**WHAT TO PRODUCE:** Output the entire listing that follows verbatim.

START SUPPLIED INFORMATION

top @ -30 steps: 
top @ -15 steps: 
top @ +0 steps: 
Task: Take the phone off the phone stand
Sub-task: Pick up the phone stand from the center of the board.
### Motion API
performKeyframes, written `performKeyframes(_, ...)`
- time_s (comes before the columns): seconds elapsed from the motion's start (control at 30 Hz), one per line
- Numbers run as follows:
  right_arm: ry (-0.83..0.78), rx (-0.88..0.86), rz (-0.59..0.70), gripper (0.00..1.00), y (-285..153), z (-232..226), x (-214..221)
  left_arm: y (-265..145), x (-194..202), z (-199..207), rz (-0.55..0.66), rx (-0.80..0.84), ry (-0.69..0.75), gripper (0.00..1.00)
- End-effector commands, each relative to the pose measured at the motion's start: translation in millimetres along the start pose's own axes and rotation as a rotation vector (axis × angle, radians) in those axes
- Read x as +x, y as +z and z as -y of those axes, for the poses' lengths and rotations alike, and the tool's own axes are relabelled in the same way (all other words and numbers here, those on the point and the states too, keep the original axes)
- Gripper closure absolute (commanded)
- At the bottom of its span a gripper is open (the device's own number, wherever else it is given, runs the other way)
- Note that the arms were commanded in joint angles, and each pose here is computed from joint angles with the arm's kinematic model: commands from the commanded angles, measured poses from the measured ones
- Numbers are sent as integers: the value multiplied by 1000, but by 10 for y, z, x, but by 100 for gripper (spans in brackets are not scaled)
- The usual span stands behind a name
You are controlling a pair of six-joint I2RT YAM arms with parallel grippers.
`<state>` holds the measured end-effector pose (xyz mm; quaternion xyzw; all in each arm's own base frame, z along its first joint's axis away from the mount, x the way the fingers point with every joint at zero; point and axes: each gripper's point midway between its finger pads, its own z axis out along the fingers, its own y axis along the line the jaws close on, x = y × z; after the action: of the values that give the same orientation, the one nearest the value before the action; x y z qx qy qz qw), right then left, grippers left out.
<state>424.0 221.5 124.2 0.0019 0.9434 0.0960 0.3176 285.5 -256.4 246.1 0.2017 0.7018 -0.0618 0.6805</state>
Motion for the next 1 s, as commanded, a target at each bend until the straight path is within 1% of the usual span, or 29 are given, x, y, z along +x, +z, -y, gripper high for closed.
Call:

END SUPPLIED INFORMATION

**SOLUTION TO THIS EXERCISE:**
top @ -30 steps: 
top @ -15 steps: 
top @ +0 steps: 
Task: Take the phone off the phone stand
Sub-task: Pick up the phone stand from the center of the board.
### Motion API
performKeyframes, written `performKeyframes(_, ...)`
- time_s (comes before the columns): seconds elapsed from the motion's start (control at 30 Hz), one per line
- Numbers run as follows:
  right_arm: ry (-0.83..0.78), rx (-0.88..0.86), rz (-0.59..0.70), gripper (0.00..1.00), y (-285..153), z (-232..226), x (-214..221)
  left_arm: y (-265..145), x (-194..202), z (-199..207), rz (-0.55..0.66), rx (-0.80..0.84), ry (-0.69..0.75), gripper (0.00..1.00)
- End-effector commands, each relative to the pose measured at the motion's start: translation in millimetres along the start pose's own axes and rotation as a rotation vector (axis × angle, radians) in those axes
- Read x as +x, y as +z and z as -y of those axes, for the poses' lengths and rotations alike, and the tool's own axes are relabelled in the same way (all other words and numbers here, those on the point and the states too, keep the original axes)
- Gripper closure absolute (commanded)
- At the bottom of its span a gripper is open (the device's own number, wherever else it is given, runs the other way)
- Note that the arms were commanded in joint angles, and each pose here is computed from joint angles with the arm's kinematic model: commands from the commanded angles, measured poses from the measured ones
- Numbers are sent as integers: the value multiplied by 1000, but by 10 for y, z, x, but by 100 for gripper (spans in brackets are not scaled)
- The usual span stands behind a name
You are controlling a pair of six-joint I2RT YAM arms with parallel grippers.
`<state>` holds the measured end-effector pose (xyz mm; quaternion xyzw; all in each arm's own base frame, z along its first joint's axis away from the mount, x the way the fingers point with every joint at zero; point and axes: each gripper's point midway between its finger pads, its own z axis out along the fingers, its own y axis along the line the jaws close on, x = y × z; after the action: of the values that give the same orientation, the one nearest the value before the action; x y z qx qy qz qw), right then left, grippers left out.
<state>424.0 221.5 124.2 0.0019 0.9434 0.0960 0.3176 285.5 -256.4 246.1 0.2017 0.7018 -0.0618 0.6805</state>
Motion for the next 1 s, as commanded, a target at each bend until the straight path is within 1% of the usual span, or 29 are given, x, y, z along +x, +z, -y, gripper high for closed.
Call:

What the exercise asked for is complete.